By Katie Carrera
Washington Post Staff Writer
Saturday, October 2, 2010; 12:34 AM
Mike Knuble was pursuing a puck along the boards in front of the Washington Capitals' bench midway through the third period of Friday night's preseason tilt when Columbus Blue Jackets defenseman Nick Holden came hard through the neutral zone and hit the veteran right wing in the head and shoulder.
Before Holden took three strides, Alex Ovechkin confronted him and pushed him back into the boards, sparking a dust-up with Knuble, Mike Green and two more Blue Jackets. Ovechkin received a standing ovation from the crowd of 17,496 at Verizon Center as he was escorted to the penalty box for the latest instance of the Capitals coming to the aid of a teammate in distress or righting a perceived wrong this preseason.
"It doesn't matter if it's preseason or not, we have to stay together like a team," said Ovechkin, who recorded three assists in the game and four penalty minutes for his part in the fracas. "If it's something done wrong we're going to stand up for each other."

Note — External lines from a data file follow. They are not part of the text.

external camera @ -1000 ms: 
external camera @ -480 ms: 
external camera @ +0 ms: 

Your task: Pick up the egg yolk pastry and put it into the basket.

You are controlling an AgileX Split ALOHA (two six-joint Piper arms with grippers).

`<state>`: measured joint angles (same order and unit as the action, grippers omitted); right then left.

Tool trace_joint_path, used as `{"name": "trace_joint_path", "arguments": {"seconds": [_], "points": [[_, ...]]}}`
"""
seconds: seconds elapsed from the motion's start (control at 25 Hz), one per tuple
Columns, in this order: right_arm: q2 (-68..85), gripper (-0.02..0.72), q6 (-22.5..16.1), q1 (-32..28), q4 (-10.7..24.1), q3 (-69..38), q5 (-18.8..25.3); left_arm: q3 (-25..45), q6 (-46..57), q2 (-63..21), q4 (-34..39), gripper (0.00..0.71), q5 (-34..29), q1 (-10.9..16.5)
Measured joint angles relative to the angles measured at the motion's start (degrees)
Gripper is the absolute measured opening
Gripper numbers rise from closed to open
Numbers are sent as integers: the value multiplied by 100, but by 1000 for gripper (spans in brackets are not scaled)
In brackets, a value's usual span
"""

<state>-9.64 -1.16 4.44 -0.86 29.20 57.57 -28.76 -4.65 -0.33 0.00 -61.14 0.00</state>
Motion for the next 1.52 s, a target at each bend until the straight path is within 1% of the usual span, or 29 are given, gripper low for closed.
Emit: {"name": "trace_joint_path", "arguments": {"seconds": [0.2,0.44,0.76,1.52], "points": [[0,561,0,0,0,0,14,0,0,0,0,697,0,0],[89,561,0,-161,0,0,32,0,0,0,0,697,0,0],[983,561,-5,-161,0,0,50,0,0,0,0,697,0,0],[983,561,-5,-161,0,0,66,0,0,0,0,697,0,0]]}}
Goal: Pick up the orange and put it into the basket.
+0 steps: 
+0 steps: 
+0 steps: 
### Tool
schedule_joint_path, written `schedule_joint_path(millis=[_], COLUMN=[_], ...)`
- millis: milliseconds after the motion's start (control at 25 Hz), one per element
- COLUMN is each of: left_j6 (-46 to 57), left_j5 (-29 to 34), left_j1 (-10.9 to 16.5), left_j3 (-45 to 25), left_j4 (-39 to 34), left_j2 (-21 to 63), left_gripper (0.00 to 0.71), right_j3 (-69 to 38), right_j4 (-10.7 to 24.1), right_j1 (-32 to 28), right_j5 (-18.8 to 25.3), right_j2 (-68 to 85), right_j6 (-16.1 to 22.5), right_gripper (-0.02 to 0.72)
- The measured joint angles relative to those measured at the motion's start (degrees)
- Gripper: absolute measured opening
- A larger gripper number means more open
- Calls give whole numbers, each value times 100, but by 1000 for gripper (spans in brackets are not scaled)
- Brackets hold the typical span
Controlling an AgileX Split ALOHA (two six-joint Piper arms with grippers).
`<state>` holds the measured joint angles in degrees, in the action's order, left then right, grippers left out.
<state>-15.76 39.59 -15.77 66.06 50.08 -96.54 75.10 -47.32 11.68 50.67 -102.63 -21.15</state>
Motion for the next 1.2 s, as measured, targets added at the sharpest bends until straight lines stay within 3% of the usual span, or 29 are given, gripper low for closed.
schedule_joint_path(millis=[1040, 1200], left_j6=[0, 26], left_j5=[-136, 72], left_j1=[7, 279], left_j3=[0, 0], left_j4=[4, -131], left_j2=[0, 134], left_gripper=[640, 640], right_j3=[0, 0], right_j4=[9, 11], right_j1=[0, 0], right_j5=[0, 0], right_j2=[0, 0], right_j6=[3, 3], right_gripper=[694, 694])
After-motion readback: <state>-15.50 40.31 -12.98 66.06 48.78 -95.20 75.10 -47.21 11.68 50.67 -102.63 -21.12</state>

Ovechkin was hardly the only Capitals player to stand up for another in Washington's 5-3 win over Columbus, which improved Washington's preseason record to 5-0.
After Hendricks fell hard to the ice, defenseman Tyler Sloan challenged and started a brief scrap with Guenin. Hendricks, who defended Ovechkin in Wednesday's game when he fought Boston's Gregory Campbell for a previous hit on Washington's captain, did not return to the contest as a precaution.
In the third period, while Ovechkin was in the penalty box, John Erskine was tripped and hit while lying on the ice, prompting the other four Capitals on the ice to come to his assistance on the near boards.
"I loved the way we responded," Coach Bruce Boudreau said. "There was a couple really borderline hits, I think, on their part, but [we took care of it] without it getting out of hand. . . . I'm glad the way we stood up for each other. It all started with Hendricks standing up for Ovie from the Boston thing, so that's a good sign for the future, I hope."
While the game proved to be a demonstration in the Capitals' collective toughness, it also included some of the glaring inconsistencies that are telltale signs of the preseason: missed defensive assignments and odd-man rushes allowed to a Columbus team that didn't dress its top three forward lines.
It didn't help that after Hendricks was knocked out of the game, Boudreau was forced to juggle line combinations and use nearly every possible mix by the end of regulation.
"The analogy I used [when talking to the team was] I felt like an alcoholic tonight," Boudreau said. "For two weeks we were doing so great defending, not giving up two-on-ones, and then we fell off the wagon in the first period and started playing that river hockey again. We'll have to get back to our regular game [Saturday] in practice."
Capitals notes: Michal Neuvirth stopped 23 of the 26 shots he faced in his second full game of the preseason. . . .
The Capitals must cut their roster to the league-mandated maximum of 23 players by Wednesday. They are carrying 28 players.